Infinitely Losing My Edge
Yeah, I'm losing my edge.
I'm losing my edge.
The kids are coming up from behind.
I'm losing my edge.
I'm losing my edge to the kids from Kyrgyzstan and from Bremen.
But I was there.
I was there in 1977.
I was there at the first Zapp show in Hamilton.
I'm losing my edge.
I'm losing my edge to the kids whose footsteps I hear when they get on the decks.
I'm losing my edge to the internet seekers who can tell me every member of every good group from 1960 to 1978.
I'm losing my edge.
To all the kids in Seoul and Madrid.
I'm losing my edge to the art-school Manchester kids in little jackets and borrowed nostalgia for the unremembered nineties.
I'm losing my edge.
I'm losing my edge.
I can hear the footsteps every night on the decks.
But I was there.
I was there in 1979 at the first Josef K practice in a loft in Edinburgh.
I was working on the spring reverb sounds with much patience.
I was there when Donald Fagen started up his first band.
I told him, "Don't do it that way. You'll never make a dime."
I was there.
I was the first guy playing Colin Newman to the crunk kids.
I played it at the Troubador.
Everybody thought I was crazy.
We all know.
I was there.
I was there.
I've never been wrong.
But I'm losing my edge to better-looking people with better ideas and more talent.
And they're actually really, really nice.
I'm losing my edge.
I heard you have a compilation of every good song ever done by anybody.
Every great song by Peter Gordon & Love of Life Orchestra. All the underground hits.
All Godley & Creme tracks. I heard you have a vinyl of every Nick Cave & The Bad Seeds record on German import.
I heard that you have a white label of every seminal grime hit - 1985, '86, '87.
I heard that you have a CD compilation of every good '60s cut and another box set from the '70s.
I hear you're buying an arpeggiator and a synthesizer and are throwing your macbook out the window because you want to make something real. You want to make a The Sound record.
I hear that you and your band have sold your linndrum and bought a harpsichord.
I hear that you and your band have sold your harpsichord and bought a linndrum.
I hear everybody that you know is more relevant than everybody that I know.
But have you seen my records?
The Last Poets,
Mo-Dettes,
Amazonics,
Black Bananas,
June Days,
Grauzone,
The Sisters of Mercy,
Gil Scott-Heron & Brian Jackson,
Orchestral Manoeuvres in the Dark,
Lower 48,
Mission of Burma,
Stockholm Monsters,
Stetsasonic,
Wolf Eyes,
Liaisons Dangereuses,
Eric B and Rakim,
Bizarre Inc.,
Popol Vuh,
Reuben Wilson,
Lalann,
Nas,
Visionaries,LMNO, T- Love & Iriscience,
The Walker Brothers,
X-Ray Spex,
Nik Kershaw,
Smog,
Max Romeo,
Crispian St. Peters,
Guru Guru,
UT,
Parry Music,
The Star Department,
Nick Cave & The Bad Seeds,
Angry Samoans,
Alice Coltrane,
Ronan,
The Divine Comedy,
The Durutti Column,
Jeff Mills,
The Offenders,
Amon Düül II,
Livin' Joy,
Fad Gadget,
The Mighty Diamonds,
Sun Ra Arkestra,
Suicide,
Anthony Braxton,
Prince Buster,
Eurythmics,
Procol Harum,
Country Joe & The Fish,
Grey Daturas,
Crash Course in Science,
The Slackers,
MC5,
Depeche Mode,
Henry Cow,
Lakeside,
A Certain Ratio,
The Monks,
Public Image Ltd.,
The Modern Lovers,
Pantytec,
Eden Ahbez, Eden Ahbez, Eden Ahbez, Eden Ahbez.
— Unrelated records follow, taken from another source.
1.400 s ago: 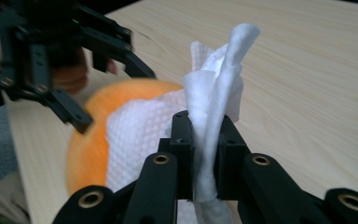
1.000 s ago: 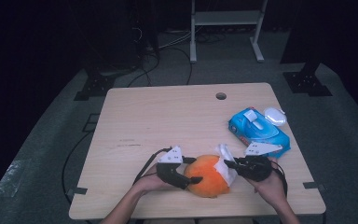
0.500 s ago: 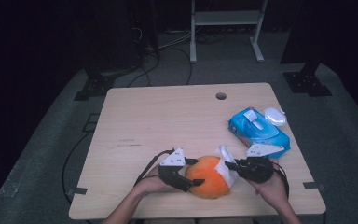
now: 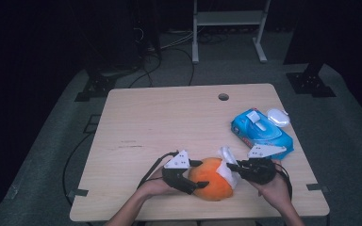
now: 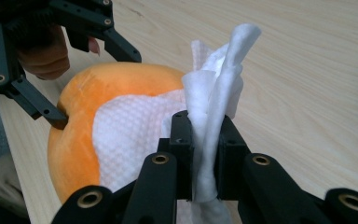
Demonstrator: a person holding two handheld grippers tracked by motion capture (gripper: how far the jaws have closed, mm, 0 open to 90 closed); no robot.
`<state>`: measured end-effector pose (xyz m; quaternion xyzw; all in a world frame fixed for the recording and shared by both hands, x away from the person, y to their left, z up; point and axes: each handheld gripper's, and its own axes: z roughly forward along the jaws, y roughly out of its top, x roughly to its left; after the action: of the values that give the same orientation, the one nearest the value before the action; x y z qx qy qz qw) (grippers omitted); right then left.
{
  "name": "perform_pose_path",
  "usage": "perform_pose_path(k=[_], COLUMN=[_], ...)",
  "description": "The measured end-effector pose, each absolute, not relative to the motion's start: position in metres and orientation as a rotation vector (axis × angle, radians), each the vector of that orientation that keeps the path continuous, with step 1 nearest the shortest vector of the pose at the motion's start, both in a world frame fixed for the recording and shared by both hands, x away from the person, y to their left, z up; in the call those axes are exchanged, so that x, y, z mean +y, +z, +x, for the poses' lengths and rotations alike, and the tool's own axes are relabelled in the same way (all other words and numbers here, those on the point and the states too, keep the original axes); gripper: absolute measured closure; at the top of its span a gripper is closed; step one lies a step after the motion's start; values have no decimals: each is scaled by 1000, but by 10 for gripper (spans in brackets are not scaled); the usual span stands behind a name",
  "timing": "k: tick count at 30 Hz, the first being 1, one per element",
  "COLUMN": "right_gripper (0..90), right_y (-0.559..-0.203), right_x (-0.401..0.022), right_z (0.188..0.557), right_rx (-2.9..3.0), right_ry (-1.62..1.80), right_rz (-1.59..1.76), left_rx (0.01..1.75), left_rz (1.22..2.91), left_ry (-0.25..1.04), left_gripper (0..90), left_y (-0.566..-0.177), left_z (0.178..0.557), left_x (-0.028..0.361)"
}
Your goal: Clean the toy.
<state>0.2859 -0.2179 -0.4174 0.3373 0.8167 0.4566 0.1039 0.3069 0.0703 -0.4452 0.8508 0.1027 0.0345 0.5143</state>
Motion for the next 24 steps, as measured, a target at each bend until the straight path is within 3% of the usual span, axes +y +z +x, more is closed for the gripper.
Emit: perform_pose_path(k=[5,9,15,20,24], right_gripper=[794,796,797,797,797], right_y=[-404,-414,-419,-411,-401], right_x=[-203,-197,-210,-216,-201], right_z=[280,283,281,280,275], right_rx=[2412,2455,2455,2418,2412], right_ry=[1436,1394,1359,1396,1454], right_rz=[910,906,935,947,866], left_rx=[247,250,331,300,277], left_rz=[2039,2032,2035,2034,2046], left_ry=[85,73,12,36,92], left_gripper=[254,241,121,279,316], left_y=[-446,-444,-446,-443,-439], left_z=[306,307,316,312,306], left_x=[69,71,79,73,66])
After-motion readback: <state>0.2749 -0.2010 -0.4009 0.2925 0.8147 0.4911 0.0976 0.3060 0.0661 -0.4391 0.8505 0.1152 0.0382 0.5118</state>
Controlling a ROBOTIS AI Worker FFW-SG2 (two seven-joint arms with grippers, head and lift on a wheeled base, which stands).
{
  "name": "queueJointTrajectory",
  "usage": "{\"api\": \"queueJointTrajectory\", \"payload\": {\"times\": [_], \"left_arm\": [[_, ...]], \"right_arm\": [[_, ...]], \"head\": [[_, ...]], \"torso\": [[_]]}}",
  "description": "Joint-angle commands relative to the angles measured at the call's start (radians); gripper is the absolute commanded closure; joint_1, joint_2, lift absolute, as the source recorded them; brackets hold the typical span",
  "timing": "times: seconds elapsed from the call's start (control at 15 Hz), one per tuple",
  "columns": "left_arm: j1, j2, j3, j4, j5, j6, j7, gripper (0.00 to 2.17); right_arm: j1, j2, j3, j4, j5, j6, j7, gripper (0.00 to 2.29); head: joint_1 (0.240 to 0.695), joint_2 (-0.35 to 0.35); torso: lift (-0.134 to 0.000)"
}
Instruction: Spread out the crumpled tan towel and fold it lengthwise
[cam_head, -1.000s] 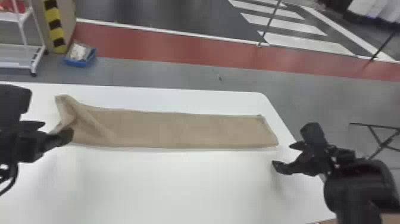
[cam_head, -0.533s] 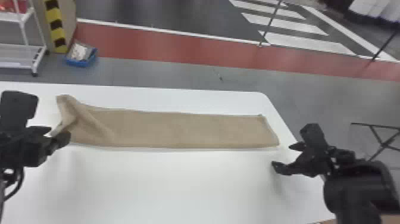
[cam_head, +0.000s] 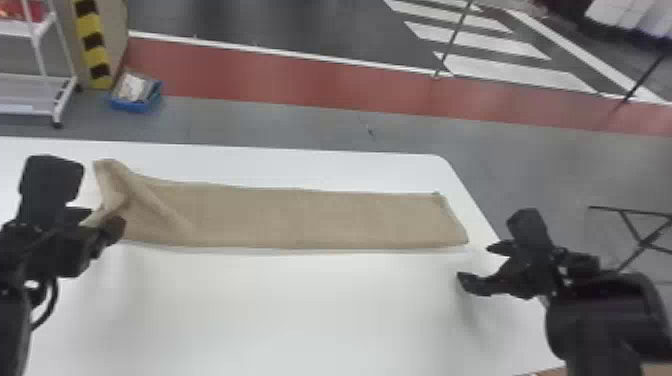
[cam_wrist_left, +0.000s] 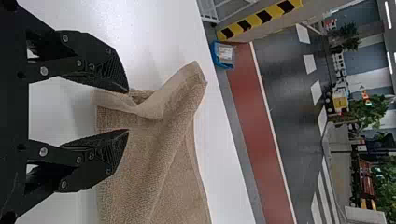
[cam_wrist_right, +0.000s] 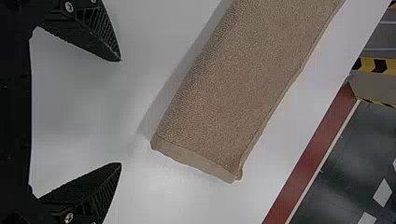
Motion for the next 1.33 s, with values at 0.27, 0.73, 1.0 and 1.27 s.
{"api": "queueJointTrajectory", "payload": {"times": [0.27,0.73,1.0,1.27], "left_arm": [[-0.003,0.0,-0.002,0.024,-0.027,-0.002,0.006,0.7],[-0.008,0.002,0.002,0.045,-0.062,-0.002,0.004,1.6],[0.006,0.011,0.016,0.016,-0.07,0.014,-0.043,1.6],[0.009,0.059,0.056,-0.102,-0.17,0.051,-0.398,1.6]], "right_arm": [[0.001,-0.003,-0.008,0.002,-0.016,-0.002,0.003,0.09],[0.001,-0.005,-0.011,0.0,-0.016,-0.002,0.012,0.09],[0.001,-0.005,-0.017,0.002,-0.016,-0.002,0.012,0.09],[0.001,-0.006,-0.016,0.002,-0.02,-0.023,0.014,0.09]], "head": [[0.695,-0.326],[0.695,-0.316],[0.695,-0.311],[0.695,-0.33]], "torso": [[-0.124],[-0.124],[-0.124],[-0.124]]}}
You don't know what you really want.
You don't know what you really want.
You don't know what you really want.
You don't know what you really want.
You don't know what you really want.
You don't know what you really want.
You don't know what you really want.
You don't know what you really want.
You don't know what you really want.
You don't know what you really want.
You don't know what you really want.
You don't know what you really want.
You don't know what you really want.
You don't know what you really want.
You don't know what you really want.